Citing a study being done in Insead, he says leaders who are innovative and successful fall back on an "incredibly" diverse range of people for advice when they are faced with a major problem. Their advisers tend to be a highly eclectic mix in terms of age, occupation and nationality.
But Mr Brown cautions against pushing diversity for diversity's sake, as driven by the mistaken movement for political correctness in the US. The ridiculous extent to which it has gone there has given diversity a bad name, he maintains.
"It's done wrongly because of quota," he says. "There's a lot of tokenism in gender diversity in the US. They focus on number. It should be on what's the culture of the organisation, how is it changing to create opportunities for success and diverse group of people to survive. If it's strictly by number, you wind up missing things, and with stupid decisions."

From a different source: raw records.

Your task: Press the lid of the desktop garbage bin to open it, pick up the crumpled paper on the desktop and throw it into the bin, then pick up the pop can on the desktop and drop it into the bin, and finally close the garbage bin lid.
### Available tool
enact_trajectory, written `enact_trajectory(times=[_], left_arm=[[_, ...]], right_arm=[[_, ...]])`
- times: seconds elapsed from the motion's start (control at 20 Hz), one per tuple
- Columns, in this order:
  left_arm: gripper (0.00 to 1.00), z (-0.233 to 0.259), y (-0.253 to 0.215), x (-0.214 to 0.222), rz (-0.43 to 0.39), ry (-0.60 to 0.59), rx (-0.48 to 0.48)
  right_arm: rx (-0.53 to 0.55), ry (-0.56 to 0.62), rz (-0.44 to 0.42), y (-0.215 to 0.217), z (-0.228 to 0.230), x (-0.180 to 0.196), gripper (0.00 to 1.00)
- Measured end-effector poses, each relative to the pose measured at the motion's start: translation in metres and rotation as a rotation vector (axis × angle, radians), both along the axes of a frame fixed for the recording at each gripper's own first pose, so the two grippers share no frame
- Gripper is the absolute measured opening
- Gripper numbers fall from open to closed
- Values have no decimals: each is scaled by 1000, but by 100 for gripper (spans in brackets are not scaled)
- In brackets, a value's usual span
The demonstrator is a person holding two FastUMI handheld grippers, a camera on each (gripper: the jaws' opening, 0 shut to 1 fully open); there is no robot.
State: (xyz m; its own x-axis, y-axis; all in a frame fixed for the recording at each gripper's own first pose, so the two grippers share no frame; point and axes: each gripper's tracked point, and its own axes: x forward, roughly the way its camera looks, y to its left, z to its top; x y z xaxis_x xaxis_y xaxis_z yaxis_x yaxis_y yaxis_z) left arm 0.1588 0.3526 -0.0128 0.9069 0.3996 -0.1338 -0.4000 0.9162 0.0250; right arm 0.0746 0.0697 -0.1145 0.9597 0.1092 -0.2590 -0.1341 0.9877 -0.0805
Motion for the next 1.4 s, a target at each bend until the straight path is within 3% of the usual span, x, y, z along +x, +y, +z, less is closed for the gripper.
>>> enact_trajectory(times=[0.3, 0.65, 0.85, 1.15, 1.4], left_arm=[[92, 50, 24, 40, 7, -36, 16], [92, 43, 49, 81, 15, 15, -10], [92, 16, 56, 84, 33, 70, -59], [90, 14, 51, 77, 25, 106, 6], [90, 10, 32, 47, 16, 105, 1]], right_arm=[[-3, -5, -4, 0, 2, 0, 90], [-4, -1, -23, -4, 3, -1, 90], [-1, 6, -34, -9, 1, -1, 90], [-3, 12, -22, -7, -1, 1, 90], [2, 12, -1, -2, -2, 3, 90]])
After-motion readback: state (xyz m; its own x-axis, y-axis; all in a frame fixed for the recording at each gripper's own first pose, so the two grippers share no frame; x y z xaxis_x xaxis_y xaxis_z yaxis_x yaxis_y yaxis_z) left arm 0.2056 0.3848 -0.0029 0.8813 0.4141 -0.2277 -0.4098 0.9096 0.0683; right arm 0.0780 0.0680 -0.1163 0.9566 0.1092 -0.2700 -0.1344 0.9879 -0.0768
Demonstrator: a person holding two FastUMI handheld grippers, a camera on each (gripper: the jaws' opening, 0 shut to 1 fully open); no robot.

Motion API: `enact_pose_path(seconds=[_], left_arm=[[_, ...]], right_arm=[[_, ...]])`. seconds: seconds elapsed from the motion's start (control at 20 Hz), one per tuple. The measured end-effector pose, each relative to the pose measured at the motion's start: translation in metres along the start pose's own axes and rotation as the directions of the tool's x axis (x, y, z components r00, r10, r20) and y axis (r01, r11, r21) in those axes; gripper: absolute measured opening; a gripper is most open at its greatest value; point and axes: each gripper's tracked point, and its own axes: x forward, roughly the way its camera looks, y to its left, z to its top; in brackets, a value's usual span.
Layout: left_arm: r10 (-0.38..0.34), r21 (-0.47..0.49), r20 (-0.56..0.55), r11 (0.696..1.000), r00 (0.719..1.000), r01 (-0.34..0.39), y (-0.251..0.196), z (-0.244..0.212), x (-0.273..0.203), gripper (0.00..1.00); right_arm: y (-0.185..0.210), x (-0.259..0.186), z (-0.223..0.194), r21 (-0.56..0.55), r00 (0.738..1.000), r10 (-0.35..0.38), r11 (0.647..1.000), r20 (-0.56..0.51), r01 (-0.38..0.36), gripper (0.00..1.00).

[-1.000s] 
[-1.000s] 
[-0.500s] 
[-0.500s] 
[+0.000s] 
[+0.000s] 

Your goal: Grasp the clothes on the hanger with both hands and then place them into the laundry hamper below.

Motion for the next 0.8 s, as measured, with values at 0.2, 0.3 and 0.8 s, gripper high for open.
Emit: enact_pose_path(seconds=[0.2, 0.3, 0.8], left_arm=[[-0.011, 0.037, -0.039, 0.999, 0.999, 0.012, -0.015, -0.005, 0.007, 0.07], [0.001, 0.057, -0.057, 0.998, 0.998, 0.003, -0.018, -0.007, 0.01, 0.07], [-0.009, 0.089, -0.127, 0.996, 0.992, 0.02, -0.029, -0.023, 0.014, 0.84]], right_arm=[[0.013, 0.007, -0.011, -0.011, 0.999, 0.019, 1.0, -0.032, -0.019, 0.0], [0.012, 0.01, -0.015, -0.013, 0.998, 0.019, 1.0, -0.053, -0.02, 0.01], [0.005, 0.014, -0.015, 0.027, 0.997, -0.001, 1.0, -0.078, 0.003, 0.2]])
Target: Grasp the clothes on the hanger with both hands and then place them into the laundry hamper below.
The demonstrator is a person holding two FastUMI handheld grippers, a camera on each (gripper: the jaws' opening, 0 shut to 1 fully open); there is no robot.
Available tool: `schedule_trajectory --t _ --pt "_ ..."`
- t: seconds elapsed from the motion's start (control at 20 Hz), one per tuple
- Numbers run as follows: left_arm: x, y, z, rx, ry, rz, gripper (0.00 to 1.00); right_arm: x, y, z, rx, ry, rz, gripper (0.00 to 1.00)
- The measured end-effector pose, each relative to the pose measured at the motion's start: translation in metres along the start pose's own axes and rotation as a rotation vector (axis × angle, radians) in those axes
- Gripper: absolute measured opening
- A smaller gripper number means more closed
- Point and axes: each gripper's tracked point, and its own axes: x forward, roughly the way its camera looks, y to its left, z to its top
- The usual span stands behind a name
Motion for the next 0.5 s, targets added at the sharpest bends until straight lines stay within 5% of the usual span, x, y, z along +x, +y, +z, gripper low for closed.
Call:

Transcultural leadership is what it will take to make it in business in an increasingly connected world, which is highly diverse and multi-cultural, according to Mr Brown. "It's a style of running a company, or a team within a company - or any organisation or institution that stretches across national borders - that combines the best practices of "traditional" business leadership with the understanding that the world is composed of many cultures whose values and customs vary dramatically," he writes in a new book. "To do business globally, we need to be sensitive to these differences."
Entitled "The Global Business Leader", the book draws upon his 26 years of business experience. It shows how to build the transcultural leadership skills to survive and succeed in business today.
The 134-page book, just published, offers answers to fundamental questions on values, networking and communications to more complex issues like global crisis management as well as change and innovation.
Mr Brown says communicating is one of the most key attributes of a transcultural leader, especially in avoiding cultural misunderstandings in business dealings. Networking, done right, can yield immeasurable value, he says.
But Mr Brown cautions that the process of networking varies across cultures and transcultural leaders must be aware of the nuances when working abroad.
It's a key lesson taught in Insead - and the new dean's book, which is most likely to be on the reading list of its students, will go a long way to reinforce it.
And helps put Insead more distinctively on the world map as an international business school.